Si les frais de justice sont à la charge de l’Etat en vertu de l’article 800-1 du code de procédure pénale, les frais de l’expertise médicale ordonnée par le tribunal correctionnel seront mis à la charge de [E] [B] conformément aux dispositions de l’article 10 alinéa 2 du même code.
Il ne sera pas fait droit à la demande d’indemnité d’article 700 du code de procédure civile non applicable au cas d’espèce. En outre [L] [X] est bénéficiaire de l’aide juridictionnelle totale et l’article 475-1 du code de procédure pénale prévoit que le tribunal condamne l’auteur de l’infraction à payer à la partie civile la somme qu’il détermine, au titre des frais exposés par celle-ci et non compris dans les dépens. Par ailleurs aucune demande n’a été formée sur le fondement de l’article 37-1 de la loi 91-647 du 10 juillet 1991, relative à l’aide juridique.
PAR CES MOTIFS
Le Tribunal correctionnel, statuant sur intérêts civils, publiquement
par ordonnance contradictoire à l’égard de [E] [B] et [L] [X]

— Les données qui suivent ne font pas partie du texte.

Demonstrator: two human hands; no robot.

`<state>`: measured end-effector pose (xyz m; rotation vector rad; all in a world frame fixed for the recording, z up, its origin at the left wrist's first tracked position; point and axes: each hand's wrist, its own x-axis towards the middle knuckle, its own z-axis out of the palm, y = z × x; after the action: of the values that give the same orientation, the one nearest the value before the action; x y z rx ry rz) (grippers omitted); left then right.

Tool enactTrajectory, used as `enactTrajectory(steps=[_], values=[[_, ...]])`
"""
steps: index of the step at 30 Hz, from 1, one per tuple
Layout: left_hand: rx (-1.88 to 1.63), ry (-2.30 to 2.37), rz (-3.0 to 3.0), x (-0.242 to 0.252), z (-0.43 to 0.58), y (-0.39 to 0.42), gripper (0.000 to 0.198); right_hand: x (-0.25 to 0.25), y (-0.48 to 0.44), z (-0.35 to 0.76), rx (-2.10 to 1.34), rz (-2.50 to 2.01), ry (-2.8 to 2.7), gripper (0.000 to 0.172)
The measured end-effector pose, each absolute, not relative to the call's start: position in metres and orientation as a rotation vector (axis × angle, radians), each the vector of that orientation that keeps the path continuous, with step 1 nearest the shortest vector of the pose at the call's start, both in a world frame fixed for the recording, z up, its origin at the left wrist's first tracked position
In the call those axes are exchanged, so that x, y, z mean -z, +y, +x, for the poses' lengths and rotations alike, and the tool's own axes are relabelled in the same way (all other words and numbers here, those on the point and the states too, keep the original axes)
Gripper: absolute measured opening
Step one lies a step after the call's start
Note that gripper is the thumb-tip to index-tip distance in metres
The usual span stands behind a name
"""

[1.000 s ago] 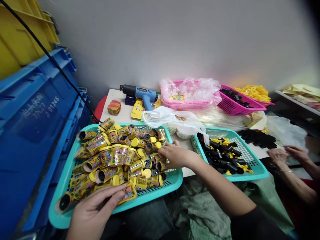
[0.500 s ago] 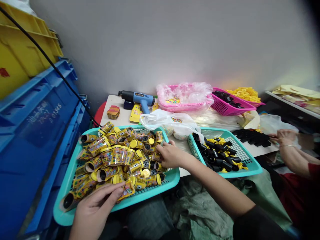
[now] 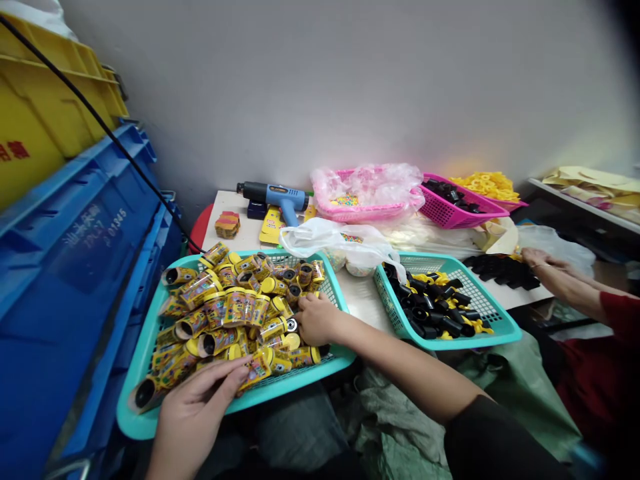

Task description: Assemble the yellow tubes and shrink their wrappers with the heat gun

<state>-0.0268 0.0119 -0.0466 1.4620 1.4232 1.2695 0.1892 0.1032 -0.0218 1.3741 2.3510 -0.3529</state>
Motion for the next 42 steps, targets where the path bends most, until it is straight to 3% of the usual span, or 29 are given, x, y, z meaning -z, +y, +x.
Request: enactTrajectory(steps=[5, 10, 12, 15, 18, 29, 38, 42], values=[[-1.290, 1.397, 1.471, 0.045, -0.028, 0.010, 0.016, 0.008, 0.118, 0.192, 0.489, 1.318, 2.381, 0.034], [-1.334, 1.335, 1.457, 0.044, -0.028, 0.010, 0.018, -0.023, 0.104, 0.222, 0.586, 1.669, 2.578, 0.039], [-1.351, 1.333, 1.420, 0.043, -0.027, 0.011, 0.020, -0.027, 0.088, 0.229, 1.014, 1.895, 2.703, 0.038], [-1.329, 1.342, 1.364, 0.043, -0.026, 0.010, 0.023, -0.021, 0.059, 0.226, 2.133, 1.903, 2.616, 0.039], [-1.316, 1.357, 1.316, 0.045, -0.026, 0.008, 0.026, -0.011, 0.037, 0.211, 2.657, 1.755, 2.471, 0.040], [-1.406, 1.349, 1.335, 0.046, -0.015, 0.001, 0.018, 0.013, 0.026, 0.200, 2.932, 1.467, 2.155, 0.037], [-1.168, 1.202, 1.280, 0.021, -0.001, 0.002, 0.025, 0.017, 0.021, 0.195, 2.529, 1.476, 2.743, 0.032], [-1.173, 1.140, 1.126, 0.018, 0.006, 0.000, 0.026, 0.031, 0.019, 0.184, 3.002, 1.309, 2.371, 0.049]])
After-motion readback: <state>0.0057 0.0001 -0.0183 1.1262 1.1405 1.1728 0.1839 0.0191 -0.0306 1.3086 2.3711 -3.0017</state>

par ordonnance contradictoire à signifier à l’égard de la CPAM du HAINAUT
Ordonnons la liquidation du préjudice corporel subi par [L] [X] en raison des faits commis le 1 décembre 2020 par [E] [B] comme suit :
Poste de préjudice
Montant alloué à la victime
Préjudices patrimoniaux:
1° tierce personne actuelles
2° PGPA
TOTAL PP
540,00
56,65
596,65
Préj. extra-patrimoniaux:
1° déficit fonctionnel temporaire
2° souffrances endurées
3° déficit fonctionnel permanent
4° préjudice esthétique
TOTAL PEP
206,25
3000,00
1770,00
200,00
5176,25
TOTAL
5 772,90 €
CONDAMNE [E] [B] à payer à [L] [X] une indemnité de TROIS MILLE DEUX CENT SOIXANTE DOUZE EUROS QUATRE VINGT DIX CENTIMES 3272,90 € déduction faire de la provision précédemment accordée au titre de la liquidation de son préjudice corporel, assortie des intérêts au taux légal à compter du présent jugement ;
DEBOUTE [L] [X] de sa demande au titre du préjudice d’agréement ;
DEBOUTE [L] [X] de sa demande au titre de l’article 700 du code de procédure civile ;
CONDAMNE [E] [B] aux dépens de l’expertise judiciaire en vertu de l’article 10 du code de procédure pénale et de l’article 696 du code de procédure civile ;
DECLARE les demandes de la CPAM du Hainaut irrecevables pour autorité de la chose jugée ;
DÉCLARE que les sommes exposées par l’état au titre de la décision n°201C 59606-2023-4049 du 12/02/2023 du vice-président du bureau d’aide juridictionnelle de [Localité 8] seront recouvrées contre [E] [B] en vertu des articles 43 et 44 de la loi n° 91-647 du 10 juillet 1991 relative à l’aide juridique ;
Les parties civiles sont informées de la possibilité de saisir le Service d’Aide au Recouvrement pour les Victimes d’Infractions pénales (SARVI) ou la Commission d’Indemnisation des Victimes d’Infractions pénales (CIVI), à charge pour elles d’entrer en contact avec le bureau d’aide aux victimes (BAV – tél. : [XXXXXXXX01]), dont la permanence se tient au Tribunal judiciaire de Valenciennes du lundi au vendredi de 8h30 à 12h00 et de 13h30 à 16h30.
Le condamné est informé de la possibilité pour la partie civile non éligible à la CIVI de saisir le SARVI s’il ne procède pas au paiement des dommages et intérêts auxquels il a été condamné dans le délai de deux mois courant à compter du jour où la condamnation est devenue définitive.
En foi de quoi la présente décision a été signée par le président et le greffier.